La crítica al sistema judicial se centra en el cuestionamiento a la Corte Suprema de Justicia y al Consejo de la Magistratura - Jurado de Enjuiciamiento de Magistrados.

a) En lo que hace a los organismos creados por los arts. 114 y 115 de la Constitución, también promovidos por el ex presidente radical, están deferidos a la ley (hoy 24.937) en su organización y competencias. Se propone la sustitución del Jury -al que se imputa burocratismo y escasos resultados-por un Tribunal ad hoc, designado en cada juicio de remoción.

Aunque tales procesos lo son de responsabilidad política, no penales, entendemos que deben sujetarse a las reglas del debido proceso legal, con el goce de las garantías constitucionales que aseguran la defensa en juicio. También rige la prohibición de juzgamiento por comisiones especiales art. 18) y por ende, el tribunal ex post facto. Esto no se compadece con la proyectada reforma, que vulneraría esos claros principios.

b) En 1990 los 5 miembros de la Corte Suprema fueron incrementados por 4 magistrados, acto que motivó la renuncia del ministro Jorge Bacqué.

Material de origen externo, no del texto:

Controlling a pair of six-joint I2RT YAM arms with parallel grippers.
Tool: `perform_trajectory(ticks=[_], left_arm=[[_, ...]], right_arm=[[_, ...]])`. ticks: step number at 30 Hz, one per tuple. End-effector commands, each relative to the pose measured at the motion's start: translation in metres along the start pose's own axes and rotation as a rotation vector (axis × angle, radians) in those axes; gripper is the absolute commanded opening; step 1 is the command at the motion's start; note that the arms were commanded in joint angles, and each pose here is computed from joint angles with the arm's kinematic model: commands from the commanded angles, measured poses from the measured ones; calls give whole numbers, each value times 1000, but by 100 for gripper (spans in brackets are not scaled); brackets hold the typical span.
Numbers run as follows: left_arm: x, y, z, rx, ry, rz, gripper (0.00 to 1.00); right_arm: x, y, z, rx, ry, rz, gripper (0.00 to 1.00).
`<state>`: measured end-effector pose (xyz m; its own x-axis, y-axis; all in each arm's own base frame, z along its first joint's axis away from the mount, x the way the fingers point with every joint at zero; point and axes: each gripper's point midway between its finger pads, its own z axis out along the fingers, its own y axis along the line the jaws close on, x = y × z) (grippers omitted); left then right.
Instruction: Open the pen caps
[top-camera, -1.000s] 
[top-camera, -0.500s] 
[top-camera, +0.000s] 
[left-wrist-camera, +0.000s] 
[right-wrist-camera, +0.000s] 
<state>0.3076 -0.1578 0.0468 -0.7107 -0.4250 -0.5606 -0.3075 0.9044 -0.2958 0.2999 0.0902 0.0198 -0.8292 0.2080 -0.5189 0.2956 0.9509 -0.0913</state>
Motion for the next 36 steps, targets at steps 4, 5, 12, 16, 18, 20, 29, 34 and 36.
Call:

Ahora se propone volver al número anterior, postulándose que tal jibarización remediaría, como por ensalmo, los diversos males que se le imputa a su actual composición.

Que la vuelta al número primigenio no tiene tan mágicos efectos lo revela la prosecución de los cacerolazos contra el Tribunal Superior del Chaco, que ostenta la postulada cifra.

No puede sino compartirse el prudente reenvío que el ministro de Justicia hace a los mecanismos del juicio político, como única vía apta para preservar la institución de deterioros inadmisibles. Pero en orden a saldar la asignatura pendiente de la reforma de 1994 -la reforma del sistema judicial-reiteramos, ahora como solución no traumática, la incorporación de una Corte Constitucional y la reformulación de la competencia del más Alto Tribunal asignándole el rol de Corte Nacional de Casación, como lo hacía la Constitución de 1949.

La Corte Constitucional, abrumadoramente incorporada en los ordenamientos contemporáneos, asumiendo la jurisdicción prevista por los arts. 116 y 117, cumpliría con las exigencias de especialización y eficacia y gozaría de la autoridad que le daría su integración con juristas intergérrimos, con duración limitada y sin reelección, propuestos con respaldo institucional, a la manera de los mejores modelos exitosos, como el español.

Por su parte, la Corte Nacional de Casación unificaría la jurisprudencia en materia de derecho común en todo el país, solventando una necesidad que el uso desmesurado del recurso de arbitrariedad ha debido colmar y que significa un desgaste jurisdiccional excesivo para el actual Alto Tribunal.

Este progreso técnico, a más de solucionar un problema político, justificaría por sí sólo la reforma de la Constitución. Y tal vez debería ir unido a la adopción de mecanismos participativos, como el recall o revocación de mandatos, el veto popular y la opción legal que permitan la destitución de un funcionario electivo o la atribución a la sociedad de la facultad de anular en las urnas leyes o disposiciones adoptadas por órganos legislativos o administrativos.

Creemos que así la ley fundamental de los argentinos podría cumplir su rol más trascendente: la función transformadora que compete a las constituciones posmodernas.